Biomimicry and Antigenic Similarity

The immune system's recognition of gluten as a foreign substance can be associated with the concept of antigenic similarity. The proteins in gluten may share structural similarities with the proteins found in the body's own tissues, leading the immune system to mistakenly target its own cells. This phenomenon may be considered an unintended form of biomimicry, where the body's natural defense mechanisms are deceived by structural similarities between foreign and self-antigens. (3)

A Naturopathic Approach to Celiac Disease

Naturopathy is a holistic approach to healthcare that focuses on promoting self-healing through natural remedies and lifestyle changes. Here are some naturopathic approaches to managing celiac disease:

Gluten-free diet

The most important step in managing celiac disease is to completely avoid gluten-containing foods. This includes avoiding wheat, rye, and barley, as well as any processed foods that may contain hidden sources of gluten.

Nutritional supplementation

Due to malabsorption issues associated with celiac disease, it is important to supplement the diet with essential vitamins and minerals. Common deficiencies include iron, calcium, magnesium, zinc, and vitamins B12, D, and K.


Probiotics can help restore healthy gut bacteria, which can be disrupted in individuals with celiac disease.

Digestive enzymes

Supplementing with digestive enzymes can help break down food more efficiently and support nutrient absorption.

Anti-inflammatory foods

Consuming a diet rich in anti-inflammatory foods, such as fruits, vegetables, nuts, seeds, and fatty fish, can help reduce inflammation in the gut. (3)

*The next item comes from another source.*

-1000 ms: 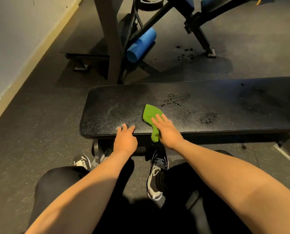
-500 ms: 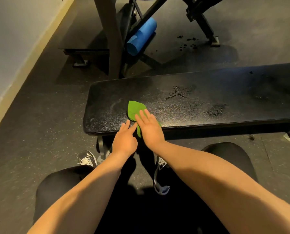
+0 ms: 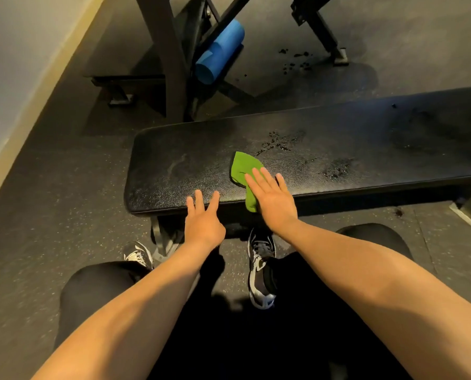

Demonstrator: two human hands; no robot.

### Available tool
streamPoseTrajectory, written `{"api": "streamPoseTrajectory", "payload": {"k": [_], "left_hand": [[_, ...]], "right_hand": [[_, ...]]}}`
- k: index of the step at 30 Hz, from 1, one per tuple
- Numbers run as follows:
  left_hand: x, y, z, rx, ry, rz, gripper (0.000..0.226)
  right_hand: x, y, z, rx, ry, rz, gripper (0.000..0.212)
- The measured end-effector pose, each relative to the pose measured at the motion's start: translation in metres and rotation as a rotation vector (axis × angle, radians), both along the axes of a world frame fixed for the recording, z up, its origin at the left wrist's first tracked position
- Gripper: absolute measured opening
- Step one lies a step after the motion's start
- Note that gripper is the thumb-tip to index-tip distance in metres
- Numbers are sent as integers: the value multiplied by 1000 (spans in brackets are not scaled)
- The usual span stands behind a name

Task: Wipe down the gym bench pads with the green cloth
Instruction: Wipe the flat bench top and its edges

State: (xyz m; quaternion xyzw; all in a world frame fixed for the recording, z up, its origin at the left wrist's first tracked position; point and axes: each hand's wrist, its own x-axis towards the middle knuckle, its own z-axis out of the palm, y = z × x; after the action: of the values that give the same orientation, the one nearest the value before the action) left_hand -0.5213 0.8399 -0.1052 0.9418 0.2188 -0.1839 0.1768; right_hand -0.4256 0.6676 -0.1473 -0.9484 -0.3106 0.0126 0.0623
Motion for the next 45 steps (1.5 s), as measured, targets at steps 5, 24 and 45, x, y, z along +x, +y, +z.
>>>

The Relationship Between Biomimicry, Antigenic Similarity, and Autoimmune Diseases

The relationship between biomimicry, antigenic similarity, and autoimmune diseases like celiac disease is complex and multifaceted. Understanding the underlying mechanisms can provide valuable insights into managing the condition. A naturopathic approach that includes a gluten-free diet, nutritional supplementation, probiotics, digestive enzymes, and anti-inflammatory foods can be an effective strategy for managing celiac disease and promoting overall well-being. As always, it is important to consult with a holistic healthcare professional before making any significant changes to your diet or lifestyle. Also, this post contains no medical advice.


  1. Cusick MF, Libbey JE, Fujinami RS. Molecular mimicry as a mechanism of autoimmune disease. Clin Rev Allergy Immunol. 2012 Feb;42(1):102-11. doi: 10.1007/s12016-011-8294-7. PMID: 22095454; PMCID: PMC3266166.
  2. Vazquez DS, Schilbert HM, Dodero VI. Molecular and Structural Parallels between Gluten Pathogenic Peptides and Bacterial-Derived Proteins by Bioinformatics Analysis. Int J Mol Sci. 2021 Aug 27;22(17):9278. doi: 10.3390/ijms22179278. PMID: 34502187; PMCID: PMC8430993.
  3. Segura V, Ruiz-Carnicer Á, Sousa C, Moreno ML. New Insights into Non-Dietary Treatment in Celiac Disease: Emerging Therapeutic Options. Nutrients. 2021 Jun 23;13(7):2146. doi: 10.3390/nu13072146. PMID: 34201435; PMCID: PMC8308370.